Task statement:
Give the data again in full. Keep every line the same.

------------------------------------

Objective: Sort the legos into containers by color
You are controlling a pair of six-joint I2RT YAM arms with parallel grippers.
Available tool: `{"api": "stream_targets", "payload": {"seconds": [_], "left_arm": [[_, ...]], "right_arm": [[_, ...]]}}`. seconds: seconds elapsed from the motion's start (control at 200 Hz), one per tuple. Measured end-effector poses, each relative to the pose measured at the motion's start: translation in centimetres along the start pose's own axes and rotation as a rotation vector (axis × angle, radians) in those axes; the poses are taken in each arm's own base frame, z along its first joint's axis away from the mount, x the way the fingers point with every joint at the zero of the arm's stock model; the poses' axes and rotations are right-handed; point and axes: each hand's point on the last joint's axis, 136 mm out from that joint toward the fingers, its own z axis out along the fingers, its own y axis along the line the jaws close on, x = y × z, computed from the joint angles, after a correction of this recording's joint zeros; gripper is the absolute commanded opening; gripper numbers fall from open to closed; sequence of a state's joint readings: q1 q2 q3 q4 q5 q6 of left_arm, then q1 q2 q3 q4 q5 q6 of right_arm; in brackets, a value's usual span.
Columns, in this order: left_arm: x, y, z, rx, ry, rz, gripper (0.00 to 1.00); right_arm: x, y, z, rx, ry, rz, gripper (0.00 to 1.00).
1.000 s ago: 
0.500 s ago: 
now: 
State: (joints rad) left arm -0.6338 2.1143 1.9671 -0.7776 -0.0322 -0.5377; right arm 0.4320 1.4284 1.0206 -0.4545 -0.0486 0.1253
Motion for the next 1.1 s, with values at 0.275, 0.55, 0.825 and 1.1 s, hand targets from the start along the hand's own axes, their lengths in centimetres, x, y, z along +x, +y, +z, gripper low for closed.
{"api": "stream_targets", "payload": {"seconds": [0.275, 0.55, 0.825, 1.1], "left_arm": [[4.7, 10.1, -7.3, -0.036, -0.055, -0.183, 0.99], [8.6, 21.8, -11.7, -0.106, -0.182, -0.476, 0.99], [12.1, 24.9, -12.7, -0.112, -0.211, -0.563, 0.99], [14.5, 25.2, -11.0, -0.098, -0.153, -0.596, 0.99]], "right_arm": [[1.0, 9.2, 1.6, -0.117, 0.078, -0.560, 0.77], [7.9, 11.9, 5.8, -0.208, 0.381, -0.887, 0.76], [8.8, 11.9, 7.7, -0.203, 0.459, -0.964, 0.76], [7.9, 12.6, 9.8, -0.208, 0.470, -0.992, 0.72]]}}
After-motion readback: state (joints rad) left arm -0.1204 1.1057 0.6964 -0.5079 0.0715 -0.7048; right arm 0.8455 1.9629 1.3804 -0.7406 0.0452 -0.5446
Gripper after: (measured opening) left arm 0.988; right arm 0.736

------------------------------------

Your solution:
Objective: Sort the legos into containers by color
You are controlling a pair of six-joint I2RT YAM arms with parallel grippers.
Available tool: `{"api": "stream_targets", "payload": {"seconds": [_], "left_arm": [[_, ...]], "right_arm": [[_, ...]]}}`. seconds: seconds elapsed from the motion's start (control at 200 Hz), one per tuple. Measured end-effector poses, each relative to the pose measured at the motion's start: translation in centimetres along the start pose's own axes and rotation as a rotation vector (axis × angle, radians) in those axes; the poses are taken in each arm's own base frame, z along its first joint's axis away from the mount, x the way the fingers point with every joint at the zero of the arm's stock model; the poses' axes and rotations are right-handed; point and axes: each hand's point on the last joint's axis, 136 mm out from that joint toward the fingers, its own z axis out along the fingers, its own y axis along the line the jaws close on, x = y × z, computed from the joint angles, after a correction of this recording's joint zeros; gripper is the absolute commanded opening; gripper numbers fall from open to closed; sequence of a state's joint readings: q1 q2 q3 q4 q5 q6 of left_arm, then q1 q2 q3 q4 q5 q6 of right_arm; in brackets, a value's usual span.
Columns, in this order: left_arm: x, y, z, rx, ry, rz, gripper (0.00 to 1.00); right_arm: x, y, z, rx, ry, rz, gripper (0.00 to 1.00).
1.000 s ago: 
0.500 s ago: 
now: 
State: (joints rad) left arm -0.6338 2.1143 1.9671 -0.7776 -0.0322 -0.5377; right arm 0.4320 1.4284 1.0206 -0.4545 -0.0486 0.1253
Motion for the next 1.1 s, with values at 0.275, 0.55, 0.825 and 1.1 s, hand targets from the start along the hand's own axes, their lengths in centimetres, x, y, z along +x, +y, +z, gripper low for closed.
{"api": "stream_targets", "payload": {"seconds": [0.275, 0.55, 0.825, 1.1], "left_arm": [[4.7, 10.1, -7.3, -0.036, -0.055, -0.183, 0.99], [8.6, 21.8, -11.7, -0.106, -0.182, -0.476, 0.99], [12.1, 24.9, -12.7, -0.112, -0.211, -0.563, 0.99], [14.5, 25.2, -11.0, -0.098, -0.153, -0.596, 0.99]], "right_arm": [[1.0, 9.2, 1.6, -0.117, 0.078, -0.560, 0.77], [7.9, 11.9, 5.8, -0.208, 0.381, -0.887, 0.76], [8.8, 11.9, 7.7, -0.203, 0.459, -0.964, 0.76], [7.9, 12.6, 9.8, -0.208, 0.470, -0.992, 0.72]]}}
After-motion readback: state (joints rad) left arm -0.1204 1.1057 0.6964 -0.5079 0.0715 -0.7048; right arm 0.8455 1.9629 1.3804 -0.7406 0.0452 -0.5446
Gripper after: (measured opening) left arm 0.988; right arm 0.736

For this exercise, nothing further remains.